However, we take this separation further, generating patterns of inheritance across the genome from SNP marker data, and outputting these for use in trait analyses. These are generated by the MORGAN-3 program gl_auto [25] which uses the MCMC methods of Tong and Thompson [26] to sample inheritance patterns at all marker locations conditional on all marker data observed in the pedigree data set. The basic output required is a list of realizations of FGL of all individuals at all marker locations across a chromosome. Typically, we generate 1,000 such realizations, sampled at a spacing in the MCMC run such that the realizations are weakly correlated and such that total MCMC run provides good mixing. Clearly, out-putting this information in raw format would be prohibitive. However, most importantly, changes in FGL are few, and only changes need be recorded. Thus each chromosome is output with the initial FGL, the number of changes in FGL, and then a set of pairs indicating the marker or bp location of a change, and the identity of the next FGL. In this format, marker density does not have an impact on the size of the output file, and an output of 1,000 realizations on a sizeable data set is practical. This FGL output then determines the ibd graph, D, at any location on the chromosome.

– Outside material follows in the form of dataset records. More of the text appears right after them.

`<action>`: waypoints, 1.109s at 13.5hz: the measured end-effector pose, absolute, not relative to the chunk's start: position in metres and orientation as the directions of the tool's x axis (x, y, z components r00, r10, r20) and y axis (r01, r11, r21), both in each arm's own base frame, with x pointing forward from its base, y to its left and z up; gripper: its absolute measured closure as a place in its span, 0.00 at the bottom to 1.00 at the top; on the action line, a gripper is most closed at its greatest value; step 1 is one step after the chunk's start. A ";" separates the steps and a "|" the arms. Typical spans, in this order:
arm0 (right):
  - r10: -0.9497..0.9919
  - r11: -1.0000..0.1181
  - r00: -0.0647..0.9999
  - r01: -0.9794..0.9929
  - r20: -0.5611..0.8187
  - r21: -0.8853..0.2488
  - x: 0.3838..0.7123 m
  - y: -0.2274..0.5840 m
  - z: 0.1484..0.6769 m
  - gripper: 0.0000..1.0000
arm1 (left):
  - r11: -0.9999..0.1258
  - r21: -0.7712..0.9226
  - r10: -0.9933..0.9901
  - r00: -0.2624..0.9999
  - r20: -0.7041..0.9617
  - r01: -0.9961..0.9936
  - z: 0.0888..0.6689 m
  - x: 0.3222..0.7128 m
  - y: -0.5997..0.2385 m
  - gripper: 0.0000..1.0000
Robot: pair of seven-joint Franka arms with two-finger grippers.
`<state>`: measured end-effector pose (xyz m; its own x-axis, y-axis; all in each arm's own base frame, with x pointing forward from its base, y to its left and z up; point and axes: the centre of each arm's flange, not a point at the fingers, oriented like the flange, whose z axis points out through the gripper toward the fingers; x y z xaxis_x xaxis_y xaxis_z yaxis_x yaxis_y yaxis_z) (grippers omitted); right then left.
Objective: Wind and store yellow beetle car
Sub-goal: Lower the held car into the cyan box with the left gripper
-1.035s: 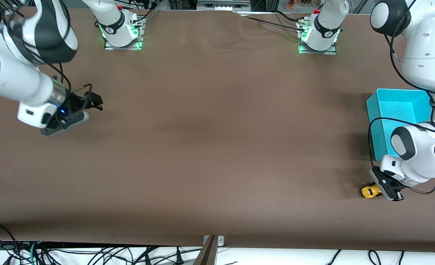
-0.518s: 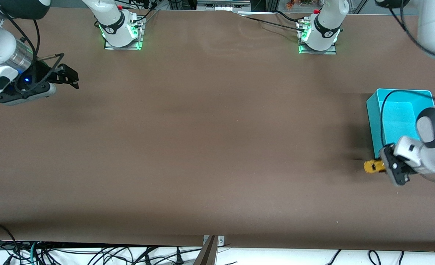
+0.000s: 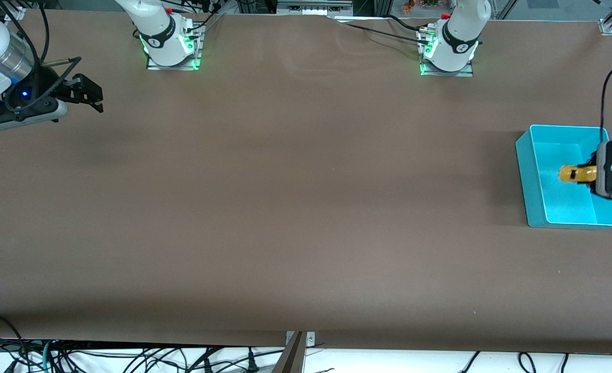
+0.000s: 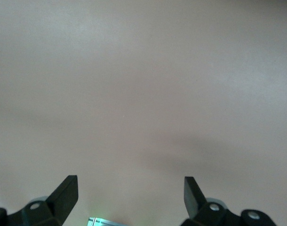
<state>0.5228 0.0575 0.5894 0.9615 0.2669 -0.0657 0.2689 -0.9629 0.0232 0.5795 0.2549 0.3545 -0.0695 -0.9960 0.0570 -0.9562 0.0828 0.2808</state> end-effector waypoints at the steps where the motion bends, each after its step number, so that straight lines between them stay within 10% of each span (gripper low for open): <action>1: 0.263 -0.964 0.962 0.265 -0.067 0.023 0.523 0.057 0.589 0.00 | 0.107 0.268 -0.994 -0.093 0.064 -0.957 0.342 0.570 0.269 0.56; 15: 0.259 -0.966 0.964 0.258 -0.059 -0.026 0.522 0.064 0.588 0.00 | -0.002 0.051 -1.000 0.003 0.017 -0.999 0.222 0.470 0.297 0.56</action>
<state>0.5225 0.0635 0.5882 0.9641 0.2588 -0.0593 0.2577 -0.9659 -0.0260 0.4699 0.2969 0.2217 0.0033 -0.9998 0.0173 -0.9987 -0.0024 0.0507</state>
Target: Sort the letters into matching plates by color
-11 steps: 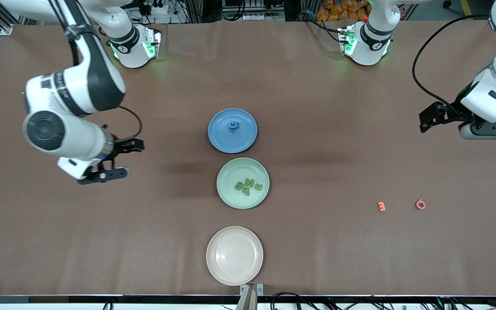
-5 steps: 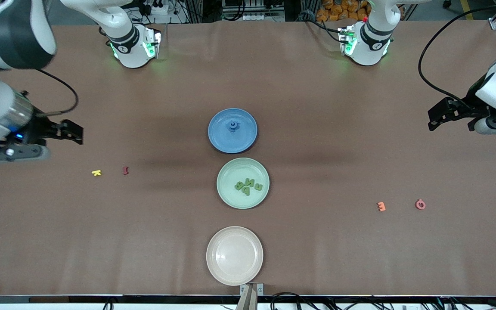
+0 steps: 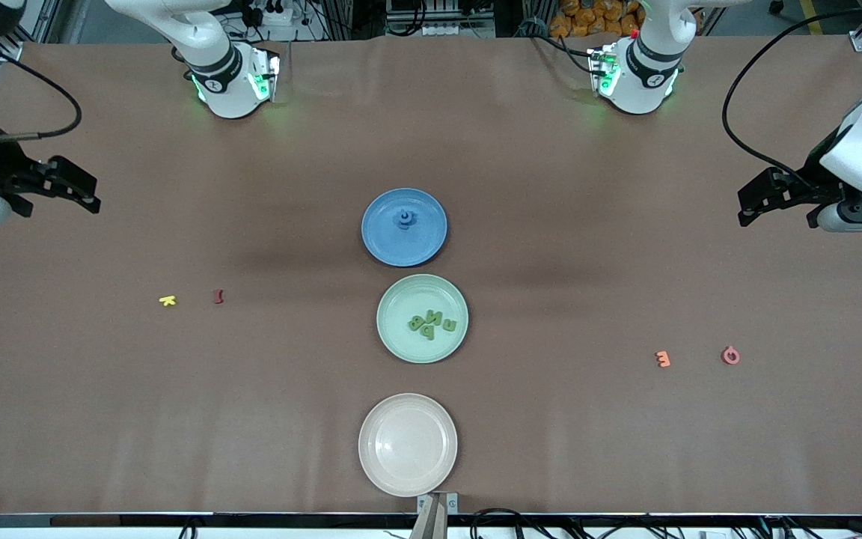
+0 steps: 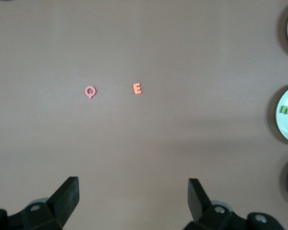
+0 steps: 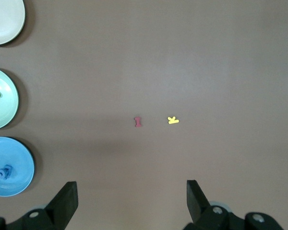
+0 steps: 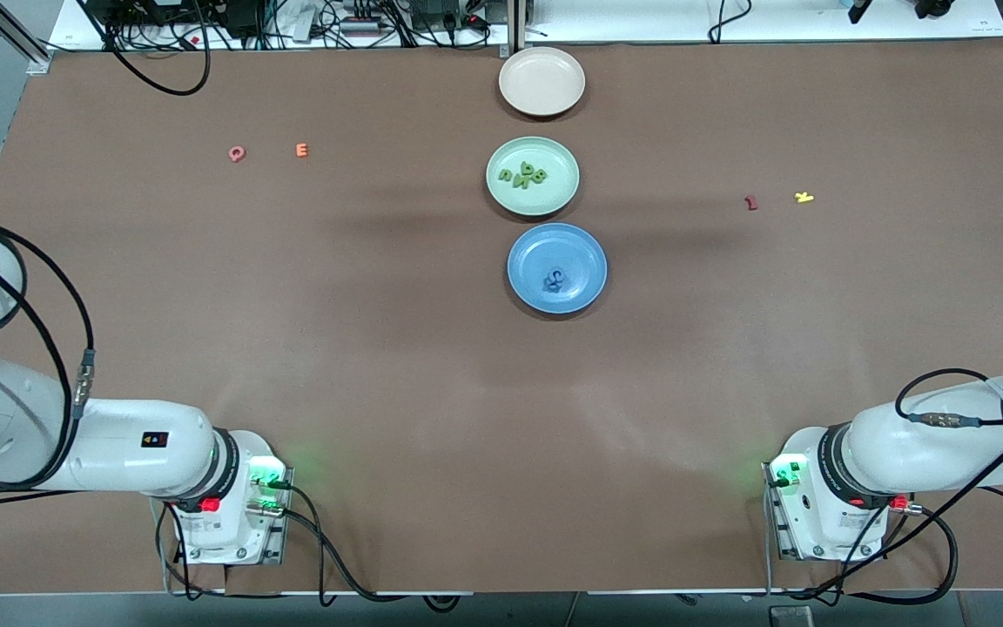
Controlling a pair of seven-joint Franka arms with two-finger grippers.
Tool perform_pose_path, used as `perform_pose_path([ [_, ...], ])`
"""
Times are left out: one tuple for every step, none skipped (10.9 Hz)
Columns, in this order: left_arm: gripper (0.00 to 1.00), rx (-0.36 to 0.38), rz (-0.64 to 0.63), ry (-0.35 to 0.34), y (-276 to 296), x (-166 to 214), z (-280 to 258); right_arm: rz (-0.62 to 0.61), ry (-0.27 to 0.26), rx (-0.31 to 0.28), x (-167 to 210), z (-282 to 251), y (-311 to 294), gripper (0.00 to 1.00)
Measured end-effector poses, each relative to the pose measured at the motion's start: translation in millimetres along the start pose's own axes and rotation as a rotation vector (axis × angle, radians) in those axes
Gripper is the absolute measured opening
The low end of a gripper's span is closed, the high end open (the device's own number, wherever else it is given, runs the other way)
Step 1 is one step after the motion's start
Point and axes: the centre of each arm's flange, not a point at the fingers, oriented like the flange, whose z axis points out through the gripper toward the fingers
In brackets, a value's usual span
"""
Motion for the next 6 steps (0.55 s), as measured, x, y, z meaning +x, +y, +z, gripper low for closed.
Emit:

Where dense markers are used to realize the ibd structure over a chromosome, linkage resolution is such that a computation of lod scores is required only at some (often quite small) subsets of marker locations [27]. At these locations, the ibd structure, D, must be as for that marker. In fact, it is a reduction of that ibd structure, since for the trait computation we require only the ibd graph for individuals OT observed for trait T. Given the multiple realizations of this ibd structure provided by the gl_auto output, the analysis of trait data can then proceed conditionally only on these realizations.

The computation and inference structure becomes that of figure 6, which may be compared with that of figure 3. Again the meiosis process is the prior model for the meiosis indicators S, now considered only at marker loci M. The meiosis indicators at marker loci SM determine the ibd graph DM at all marker loci. The marker population model provides probabilities of allelic types AM at marker loci, and marker haplotypes GM are determined by DM and AM. In principle, using the ibd graph computation of equ. 6, a general relationship (e.g. a genotype error model) could be imposed between (phased) marker genotypes GM and marker phenotypes YM. On a genome-wide basis this will not be computationally practical, and standard methods of eliminating aberrant SNPs and clustering SNPs in LD [7] will continue to be used. However, in a small region of the genome of interest, including additional SNPs while allowing an error model may increase the power to detect or resolve linkage. In any event, the right-hand part of the graph permits the realization of SM and hence DM conditional on marker data YM.

Fig. 6.

Fig. 6

Structure of genetic data with modern dense SNP marker data (M) for analysis of trait data T. The right half of the figure shows the structure for realization of ibd graphs (DM at marker locations, conditional on all marker data. The left part shows the structure for analysis of trait data, using the realized (DM (see text for details).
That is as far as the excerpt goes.